I retrace my route back to Easington Lane and once there turn right and head further down the town and at the next roundabout turn left and now we are heading towards Fencehouses.
As we enter the region of Fencehouses from Chilton Moor I see the shop that was once a butchers shop. I tried desperately to get a ‘saturday’ job there but never did and then the area on my left where once stood the old infant / junior shool of Dubmire.
Like many old schools there is now a small housing estate where many times I pee’d as high as I could up the toilet wall in the outside toilets. It was a game boys played back then.
Fencehouses, what can I say about Fencehouses, except to say I got up to things that still make me smile. I had finger marks left on my legs from being smacked which my mother threatening to report my dad to child services.
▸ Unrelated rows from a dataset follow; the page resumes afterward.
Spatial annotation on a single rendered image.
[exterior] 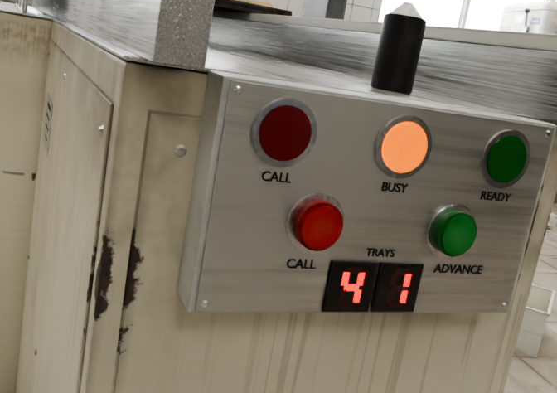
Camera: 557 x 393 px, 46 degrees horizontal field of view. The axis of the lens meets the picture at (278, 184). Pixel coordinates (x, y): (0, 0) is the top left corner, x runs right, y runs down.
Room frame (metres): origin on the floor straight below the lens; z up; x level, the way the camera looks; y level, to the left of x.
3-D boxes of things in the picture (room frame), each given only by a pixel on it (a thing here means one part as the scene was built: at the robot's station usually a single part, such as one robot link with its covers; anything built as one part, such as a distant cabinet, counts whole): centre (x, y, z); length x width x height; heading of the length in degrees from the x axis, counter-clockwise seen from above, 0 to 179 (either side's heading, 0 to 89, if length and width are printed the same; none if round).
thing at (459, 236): (0.42, -0.12, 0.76); 0.03 x 0.02 x 0.03; 114
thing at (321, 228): (0.38, -0.03, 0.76); 0.03 x 0.02 x 0.03; 114
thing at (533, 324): (2.24, -0.90, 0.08); 0.30 x 0.22 x 0.16; 156
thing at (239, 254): (0.42, -0.07, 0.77); 0.24 x 0.04 x 0.14; 114
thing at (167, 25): (1.26, 0.46, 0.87); 2.01 x 0.03 x 0.07; 24
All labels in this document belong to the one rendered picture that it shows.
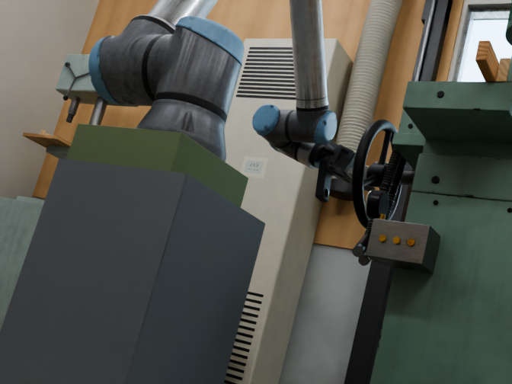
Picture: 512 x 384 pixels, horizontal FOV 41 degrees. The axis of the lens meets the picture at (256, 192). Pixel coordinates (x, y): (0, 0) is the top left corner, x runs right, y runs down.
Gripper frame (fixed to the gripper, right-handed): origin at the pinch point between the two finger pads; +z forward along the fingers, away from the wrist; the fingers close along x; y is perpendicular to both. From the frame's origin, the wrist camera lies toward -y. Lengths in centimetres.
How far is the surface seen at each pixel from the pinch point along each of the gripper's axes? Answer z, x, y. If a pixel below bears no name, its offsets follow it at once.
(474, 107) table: 34, -47, 17
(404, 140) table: 14.6, -25.5, 10.8
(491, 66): 35, -51, 24
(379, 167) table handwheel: 5.6, -12.7, 4.6
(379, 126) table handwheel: 3.3, -19.3, 12.9
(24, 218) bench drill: -174, 47, -82
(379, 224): 27.0, -40.0, -10.5
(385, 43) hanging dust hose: -90, 106, 80
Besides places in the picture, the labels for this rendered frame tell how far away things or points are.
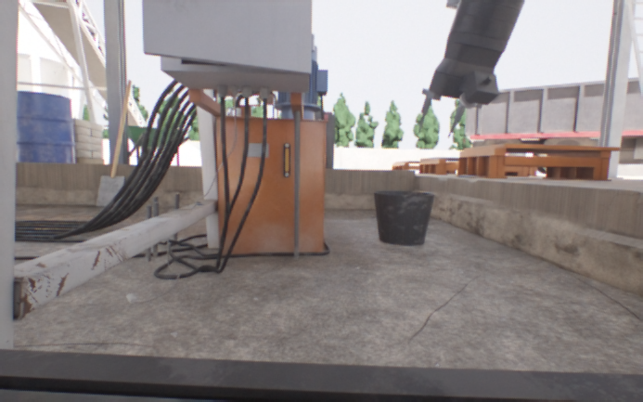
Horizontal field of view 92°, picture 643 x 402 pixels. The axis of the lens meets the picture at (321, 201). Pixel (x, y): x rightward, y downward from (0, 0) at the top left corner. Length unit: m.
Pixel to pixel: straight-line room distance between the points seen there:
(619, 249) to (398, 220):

Discovering masterbation with a chap from school whilst we where fishing on the River Wear in Chester Le Street. Discovering girls and having an orgy in my parents house aged 13, (I’m not too sure if I should tell that story).
Smoking cigarettes from around 12yrs old by picking up dog ends from the gutter and smoking them. Had a few fights and generally got up to no good. I guess what most boys get up to as we discover the world, so let us begin. Tragedy was to strike, and my second brush with death came to meet me.
This house, at Fencehouses, was a 3 bedroom, with 2 inside toilets, a coal fire and huge gardens front and back with a brick built shed where my dad hung a fox’s tail for years. The kitchen was massive. My mother would make me lemonade from hot water and thinly sliced lemons. It also had a huge white sink, plus a walk in pantry and where I also saw my mother pointing a kitchen knife at my dad, saying to him, “don’t you come near me you bastard”……
The front room had a carpet that can only be described as rougher than old boots, it was like a really rough hard woven hessian and had I been wearing long trousers it would have worn my knees through in minutes. Then there was another downstairs room that I can never recall ever being used, but was to house my fish tank.
My fishtank had a small catfish in it that refused to die and it also became a play room for me. Going upstairs there was 3 bedrooms, the larger one being for mum and dad, 1 for me and 1 as a store room as it was never used. It was in this room one Christmas I found my toys in an old suitcase and played with my magnetic football game before the big day. I never did let on.
This house has lots of memories for me, some good, some bad, and some absolutely freezing as there was nothing like central heating back then. I would watch ice patterns form on the inside of my iron framed bedroom windows being amazed at the patterns the ice would make, it was fascinating, although I don’t recall being cold. This was to be my home for the next few years, with things going on that I recall that bring tears, smiles and stuff that maybe I should never divulge, but I shall.
Unbeknown to me, at the time, a few years later in the local swimming baths, known as Lambton D Colliery Baths, just at the bottom of this bank towards the coke works, I would become, aged 9, the youngest person in the country to achieve the Gold personal survival swimming award. I can still smell the chlorine, feel the frezzing cold knobbly floor, hear the rattle of the metal lockers and jumping over the ‘foot bath’ before entering the pool.
With it’s 6ft high diving board and the entrance end and concrete platform ‘benches’ at the other. It was only 25 meters long and 4 lanes wide and if memory serves me correctly a Mr Murtagh ran the place.
(The baths were in the first building on the left in the next photograph with the coke works in the background).
My dad had even called the local newspaper and I had my picture taken and a write up was put in too. (the price of fame eh!.
I was than asked if I would like to train with the swimming team at Durham City but I never went.
My parents, no doubt, couldn’t be bothered.
I could have been an Olympian me. The view of the old baths now, with no coke works skyline anymore.